===== EXERCISE MATERIAL
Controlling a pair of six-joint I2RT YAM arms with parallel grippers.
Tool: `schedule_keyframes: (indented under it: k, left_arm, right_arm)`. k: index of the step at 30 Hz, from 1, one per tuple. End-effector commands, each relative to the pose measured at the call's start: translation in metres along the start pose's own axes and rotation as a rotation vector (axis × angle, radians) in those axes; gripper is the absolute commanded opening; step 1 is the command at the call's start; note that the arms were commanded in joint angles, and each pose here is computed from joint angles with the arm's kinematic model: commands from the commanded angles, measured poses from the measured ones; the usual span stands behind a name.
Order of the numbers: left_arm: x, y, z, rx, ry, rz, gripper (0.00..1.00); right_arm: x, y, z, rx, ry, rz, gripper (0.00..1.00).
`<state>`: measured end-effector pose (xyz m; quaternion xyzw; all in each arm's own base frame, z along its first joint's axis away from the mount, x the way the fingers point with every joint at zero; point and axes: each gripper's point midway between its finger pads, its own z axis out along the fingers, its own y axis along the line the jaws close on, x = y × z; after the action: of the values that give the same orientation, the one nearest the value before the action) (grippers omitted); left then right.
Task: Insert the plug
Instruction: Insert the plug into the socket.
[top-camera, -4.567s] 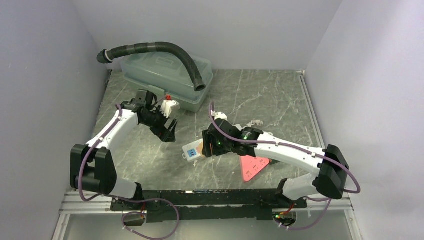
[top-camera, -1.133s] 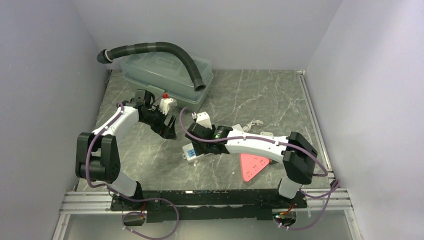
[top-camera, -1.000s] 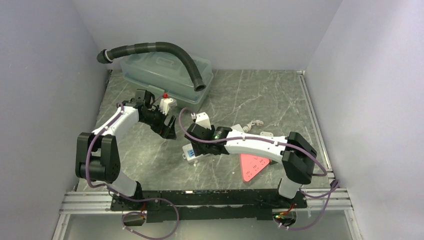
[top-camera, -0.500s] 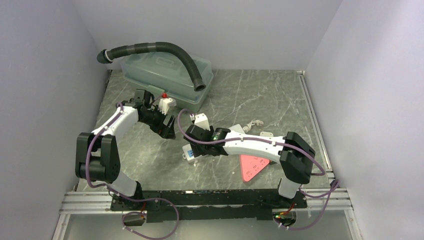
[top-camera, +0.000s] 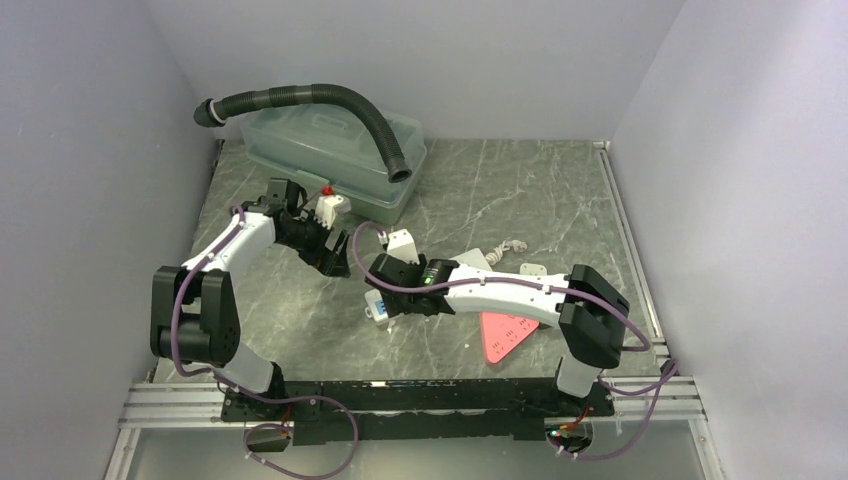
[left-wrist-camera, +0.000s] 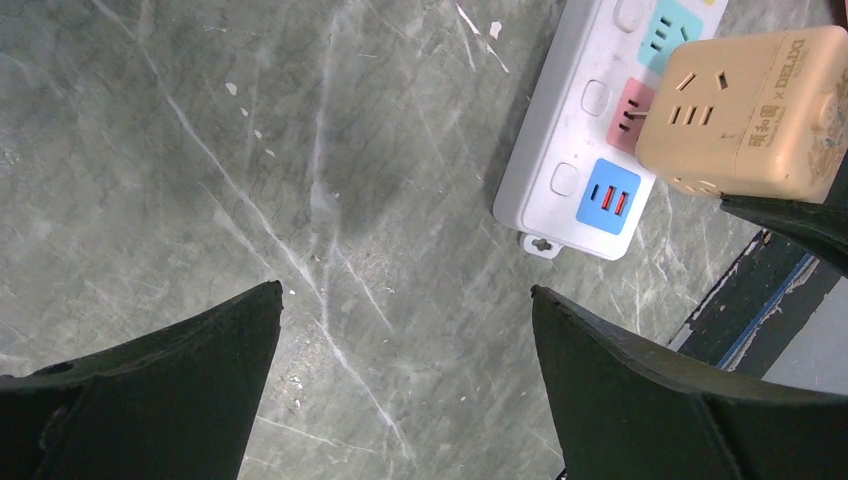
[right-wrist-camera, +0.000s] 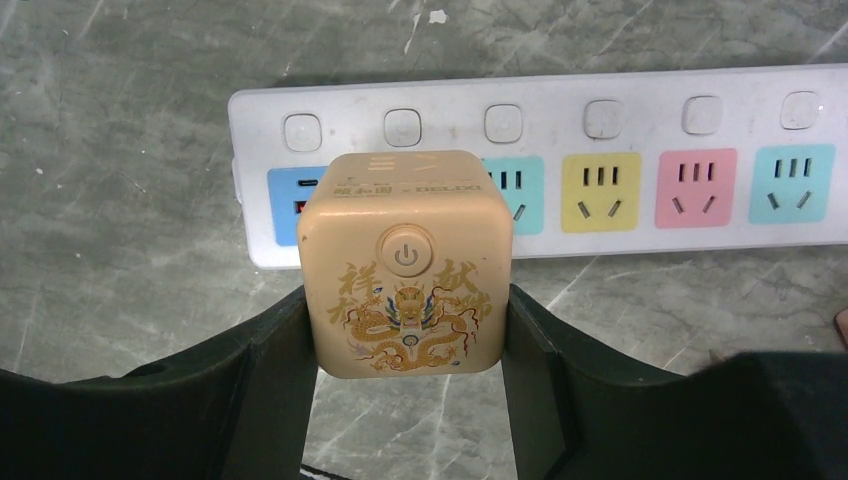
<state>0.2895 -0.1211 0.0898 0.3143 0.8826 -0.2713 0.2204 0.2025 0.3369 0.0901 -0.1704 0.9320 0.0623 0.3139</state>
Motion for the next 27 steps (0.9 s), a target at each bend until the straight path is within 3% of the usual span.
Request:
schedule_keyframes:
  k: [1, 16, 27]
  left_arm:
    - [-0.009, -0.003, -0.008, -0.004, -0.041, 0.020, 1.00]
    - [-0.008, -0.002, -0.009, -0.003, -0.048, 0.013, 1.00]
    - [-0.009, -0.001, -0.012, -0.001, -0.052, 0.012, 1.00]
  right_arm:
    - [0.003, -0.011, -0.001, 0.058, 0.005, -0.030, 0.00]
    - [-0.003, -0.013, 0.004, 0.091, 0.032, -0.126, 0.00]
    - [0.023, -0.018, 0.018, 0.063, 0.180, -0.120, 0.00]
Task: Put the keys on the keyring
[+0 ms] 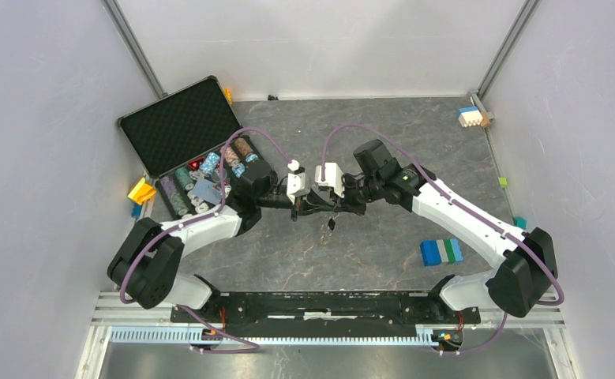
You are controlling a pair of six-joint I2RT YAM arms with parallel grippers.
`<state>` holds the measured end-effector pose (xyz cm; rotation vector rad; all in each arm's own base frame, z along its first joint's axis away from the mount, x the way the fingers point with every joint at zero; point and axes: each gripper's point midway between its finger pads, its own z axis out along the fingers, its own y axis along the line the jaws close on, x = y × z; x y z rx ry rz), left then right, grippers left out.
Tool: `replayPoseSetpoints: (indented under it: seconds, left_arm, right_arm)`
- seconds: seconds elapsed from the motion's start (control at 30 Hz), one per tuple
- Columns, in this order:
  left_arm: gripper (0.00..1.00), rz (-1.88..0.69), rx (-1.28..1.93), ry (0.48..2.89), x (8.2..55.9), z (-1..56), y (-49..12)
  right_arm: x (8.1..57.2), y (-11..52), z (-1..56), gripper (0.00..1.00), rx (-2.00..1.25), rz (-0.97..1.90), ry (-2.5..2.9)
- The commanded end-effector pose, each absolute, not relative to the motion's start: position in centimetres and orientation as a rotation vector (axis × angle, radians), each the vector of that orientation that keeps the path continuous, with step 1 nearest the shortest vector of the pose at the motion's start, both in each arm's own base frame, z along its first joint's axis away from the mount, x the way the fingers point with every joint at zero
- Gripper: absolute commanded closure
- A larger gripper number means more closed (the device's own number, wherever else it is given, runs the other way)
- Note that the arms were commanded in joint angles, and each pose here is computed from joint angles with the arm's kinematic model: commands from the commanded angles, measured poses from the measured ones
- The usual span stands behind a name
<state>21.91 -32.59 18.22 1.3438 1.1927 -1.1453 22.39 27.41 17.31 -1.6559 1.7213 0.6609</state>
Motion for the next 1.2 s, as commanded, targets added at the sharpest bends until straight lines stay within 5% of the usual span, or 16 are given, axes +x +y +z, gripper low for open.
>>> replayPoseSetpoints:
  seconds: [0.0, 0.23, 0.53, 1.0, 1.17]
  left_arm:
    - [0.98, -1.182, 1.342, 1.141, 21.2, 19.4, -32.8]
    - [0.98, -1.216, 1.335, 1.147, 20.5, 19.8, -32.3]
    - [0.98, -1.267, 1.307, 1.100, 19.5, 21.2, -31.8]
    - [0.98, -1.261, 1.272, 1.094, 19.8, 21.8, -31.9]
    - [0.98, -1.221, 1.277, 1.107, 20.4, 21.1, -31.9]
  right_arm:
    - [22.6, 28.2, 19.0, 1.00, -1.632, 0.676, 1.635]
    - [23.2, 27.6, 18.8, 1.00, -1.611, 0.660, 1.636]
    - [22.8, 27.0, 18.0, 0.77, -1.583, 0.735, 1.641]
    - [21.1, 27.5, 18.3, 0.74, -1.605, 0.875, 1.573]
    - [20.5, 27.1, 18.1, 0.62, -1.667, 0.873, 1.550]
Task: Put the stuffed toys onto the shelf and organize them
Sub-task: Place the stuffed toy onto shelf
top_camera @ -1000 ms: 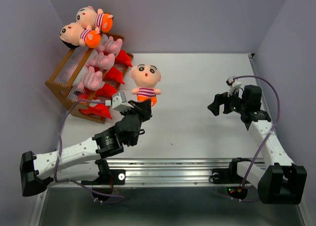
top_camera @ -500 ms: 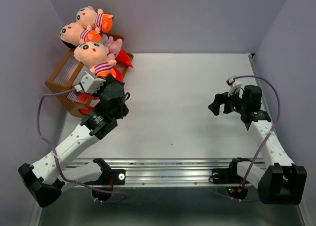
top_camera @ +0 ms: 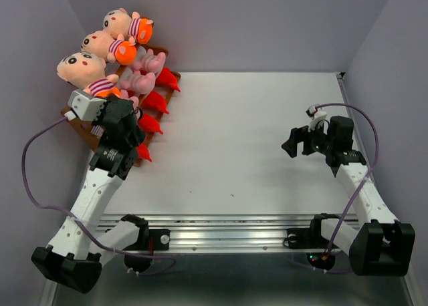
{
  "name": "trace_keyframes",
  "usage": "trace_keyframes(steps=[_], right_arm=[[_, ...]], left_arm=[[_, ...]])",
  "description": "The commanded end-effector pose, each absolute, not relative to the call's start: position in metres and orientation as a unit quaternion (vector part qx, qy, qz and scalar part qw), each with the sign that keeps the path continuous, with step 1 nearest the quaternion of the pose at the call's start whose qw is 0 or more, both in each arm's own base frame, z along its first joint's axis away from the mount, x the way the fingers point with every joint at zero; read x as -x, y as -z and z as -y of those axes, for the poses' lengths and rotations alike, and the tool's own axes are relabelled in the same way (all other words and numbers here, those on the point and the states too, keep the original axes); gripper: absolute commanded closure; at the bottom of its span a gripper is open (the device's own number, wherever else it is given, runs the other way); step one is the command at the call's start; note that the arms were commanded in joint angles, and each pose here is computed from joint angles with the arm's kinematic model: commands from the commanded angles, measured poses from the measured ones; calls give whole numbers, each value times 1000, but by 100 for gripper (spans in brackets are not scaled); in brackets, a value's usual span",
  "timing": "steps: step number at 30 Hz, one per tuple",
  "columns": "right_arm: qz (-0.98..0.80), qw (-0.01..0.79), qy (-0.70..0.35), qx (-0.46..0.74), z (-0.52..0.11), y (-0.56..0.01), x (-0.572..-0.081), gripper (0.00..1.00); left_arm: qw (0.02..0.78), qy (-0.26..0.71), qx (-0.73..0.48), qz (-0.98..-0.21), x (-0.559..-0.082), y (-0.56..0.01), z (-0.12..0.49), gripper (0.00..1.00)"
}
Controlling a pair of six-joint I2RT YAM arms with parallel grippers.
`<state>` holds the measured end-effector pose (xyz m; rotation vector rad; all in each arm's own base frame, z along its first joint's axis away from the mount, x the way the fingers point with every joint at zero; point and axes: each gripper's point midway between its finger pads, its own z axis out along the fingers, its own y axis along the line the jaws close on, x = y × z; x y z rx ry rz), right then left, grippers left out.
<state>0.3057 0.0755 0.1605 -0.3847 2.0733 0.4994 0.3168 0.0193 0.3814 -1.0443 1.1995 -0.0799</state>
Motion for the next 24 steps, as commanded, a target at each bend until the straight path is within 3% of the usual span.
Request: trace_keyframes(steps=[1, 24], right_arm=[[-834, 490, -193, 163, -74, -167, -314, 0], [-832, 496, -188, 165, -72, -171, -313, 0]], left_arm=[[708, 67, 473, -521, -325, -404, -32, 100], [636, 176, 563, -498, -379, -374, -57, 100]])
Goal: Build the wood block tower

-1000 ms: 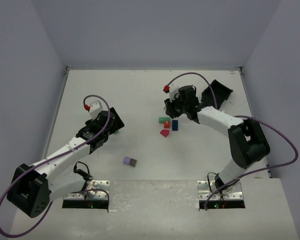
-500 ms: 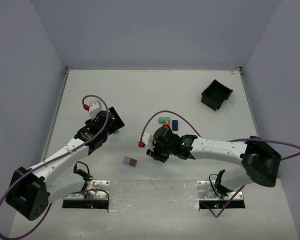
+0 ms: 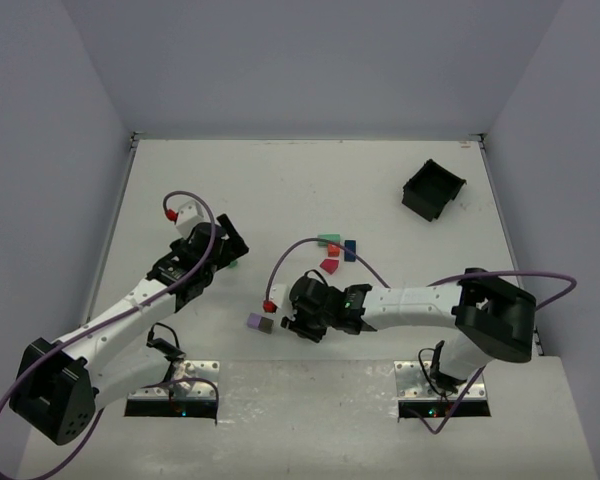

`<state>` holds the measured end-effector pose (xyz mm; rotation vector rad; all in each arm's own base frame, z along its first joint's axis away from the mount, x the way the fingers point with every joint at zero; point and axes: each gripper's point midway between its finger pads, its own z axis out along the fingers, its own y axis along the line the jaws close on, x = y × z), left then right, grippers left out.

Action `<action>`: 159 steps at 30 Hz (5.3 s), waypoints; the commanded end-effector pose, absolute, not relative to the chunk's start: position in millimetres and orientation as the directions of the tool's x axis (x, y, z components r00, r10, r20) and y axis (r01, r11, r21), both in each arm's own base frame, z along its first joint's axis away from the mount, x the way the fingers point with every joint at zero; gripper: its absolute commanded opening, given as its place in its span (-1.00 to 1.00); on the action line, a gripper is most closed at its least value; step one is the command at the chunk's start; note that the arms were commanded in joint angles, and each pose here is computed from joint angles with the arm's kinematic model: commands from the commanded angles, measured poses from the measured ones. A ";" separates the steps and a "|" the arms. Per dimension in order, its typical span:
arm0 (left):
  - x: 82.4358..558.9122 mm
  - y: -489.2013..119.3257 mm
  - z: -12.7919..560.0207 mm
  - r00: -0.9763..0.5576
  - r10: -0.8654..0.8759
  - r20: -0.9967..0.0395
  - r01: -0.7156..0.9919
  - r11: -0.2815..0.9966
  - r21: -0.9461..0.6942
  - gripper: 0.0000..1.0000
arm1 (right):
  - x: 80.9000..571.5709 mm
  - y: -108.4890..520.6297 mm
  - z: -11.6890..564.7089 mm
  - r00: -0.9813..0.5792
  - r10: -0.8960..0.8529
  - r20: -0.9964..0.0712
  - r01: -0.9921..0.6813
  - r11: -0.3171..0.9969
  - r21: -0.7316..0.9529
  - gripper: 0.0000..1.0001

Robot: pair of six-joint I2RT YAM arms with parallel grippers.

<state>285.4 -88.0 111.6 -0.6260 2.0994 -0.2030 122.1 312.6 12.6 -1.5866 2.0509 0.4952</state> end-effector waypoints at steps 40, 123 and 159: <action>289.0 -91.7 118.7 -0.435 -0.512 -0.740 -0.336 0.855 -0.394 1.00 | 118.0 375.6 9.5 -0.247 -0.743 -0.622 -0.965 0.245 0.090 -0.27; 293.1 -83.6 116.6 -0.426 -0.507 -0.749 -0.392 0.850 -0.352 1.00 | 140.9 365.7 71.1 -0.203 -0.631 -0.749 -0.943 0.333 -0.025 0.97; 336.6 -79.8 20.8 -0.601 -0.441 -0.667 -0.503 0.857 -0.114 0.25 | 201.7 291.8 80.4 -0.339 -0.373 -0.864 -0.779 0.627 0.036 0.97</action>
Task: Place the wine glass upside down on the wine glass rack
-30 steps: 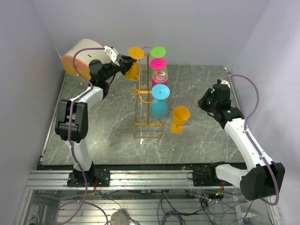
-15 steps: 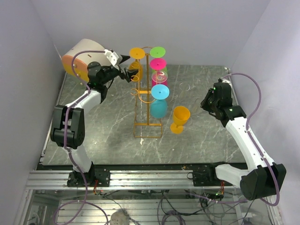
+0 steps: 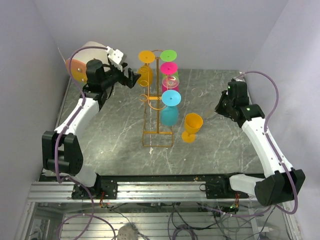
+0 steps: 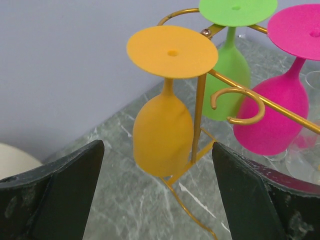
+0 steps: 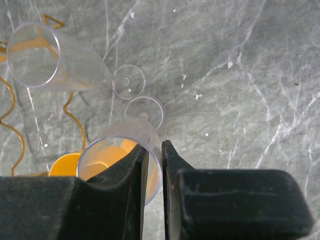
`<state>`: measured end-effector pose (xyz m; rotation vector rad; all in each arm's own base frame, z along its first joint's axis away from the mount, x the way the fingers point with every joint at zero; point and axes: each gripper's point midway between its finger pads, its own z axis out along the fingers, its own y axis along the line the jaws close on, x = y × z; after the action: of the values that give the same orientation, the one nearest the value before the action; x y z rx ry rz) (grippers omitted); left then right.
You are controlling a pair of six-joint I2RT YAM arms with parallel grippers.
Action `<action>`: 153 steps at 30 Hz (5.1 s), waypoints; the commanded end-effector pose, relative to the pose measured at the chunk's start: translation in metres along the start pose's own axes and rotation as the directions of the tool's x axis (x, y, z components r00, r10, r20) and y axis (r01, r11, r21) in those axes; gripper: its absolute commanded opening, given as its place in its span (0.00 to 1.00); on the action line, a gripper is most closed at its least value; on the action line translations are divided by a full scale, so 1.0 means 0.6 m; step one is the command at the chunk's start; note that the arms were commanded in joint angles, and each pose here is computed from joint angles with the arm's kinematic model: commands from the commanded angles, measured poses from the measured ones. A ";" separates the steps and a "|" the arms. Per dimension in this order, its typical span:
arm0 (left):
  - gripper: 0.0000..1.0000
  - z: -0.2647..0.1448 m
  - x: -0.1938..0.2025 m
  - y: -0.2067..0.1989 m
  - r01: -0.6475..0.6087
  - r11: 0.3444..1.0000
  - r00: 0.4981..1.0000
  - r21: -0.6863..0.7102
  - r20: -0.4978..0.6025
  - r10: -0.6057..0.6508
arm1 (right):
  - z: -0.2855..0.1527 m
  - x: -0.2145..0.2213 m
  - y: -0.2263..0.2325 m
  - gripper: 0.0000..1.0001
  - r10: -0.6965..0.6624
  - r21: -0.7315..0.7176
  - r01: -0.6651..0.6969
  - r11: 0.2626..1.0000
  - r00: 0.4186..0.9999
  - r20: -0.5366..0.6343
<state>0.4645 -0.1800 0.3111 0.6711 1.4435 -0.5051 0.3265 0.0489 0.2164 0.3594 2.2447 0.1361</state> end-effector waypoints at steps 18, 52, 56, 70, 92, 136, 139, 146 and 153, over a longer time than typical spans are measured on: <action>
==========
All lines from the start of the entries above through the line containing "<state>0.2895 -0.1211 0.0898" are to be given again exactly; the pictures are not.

• **EXERCISE SOLUTION**
Controlling a pair of six-joint I2RT YAM arms with parallel grippers.
Tool: `schedule_keyframes: (indented under it: k, left_arm, right_arm)`. k: index of the step at 30 Hz, from 1, one per tuple. End-effector commands, each relative to the pose measured at the call's start: translation in metres along the start pose's own axes and rotation as a rotation vector (axis × angle, radians) in those axes; gripper is the absolute commanded opening; step 1 is the command at the call's start; note that the arms were commanded in joint angles, and each pose here is computed from joint angles with the arm's kinematic model: commands from the commanded angles, measured poses from the measured ones; the usual span stands behind a name.
Order of the numbers: left_arm: x, y, z, rx, ry, rz, gripper (0.00..1.00); right_arm: x, y, z, rx, ry, rz, gripper (0.00..1.00).
`<state>`: measured end-effector pose (xyz m; quaternion xyzw; all in each arm's own base frame, z along its first joint's axis away from the mount, x the way the fingers point with every joint at zero; point and axes: each gripper's point midway between its finger pads, its own z axis out along the fingers, its own y axis along the line the jaws close on, x = y × z; after the action: of the values that give the same orientation, the one nearest the value before the action) (grippers omitted); left then right.
Task: Insert the plug
Instruction: Insert the plug into the socket.
[top-camera, -4.567s] 
[top-camera, -1.133s] 
[top-camera, -1.000s] 
[top-camera, -0.500s] 
[top-camera, +0.000s] 
[left-wrist-camera, +0.000s] 
[right-wrist-camera, +0.000s] 
<state>0.2895 -0.1211 0.0898 0.3143 0.8826 -0.2713 0.2204 0.2025 0.3369 0.0901 -0.1704 0.9320 0.0623 0.3139</state>

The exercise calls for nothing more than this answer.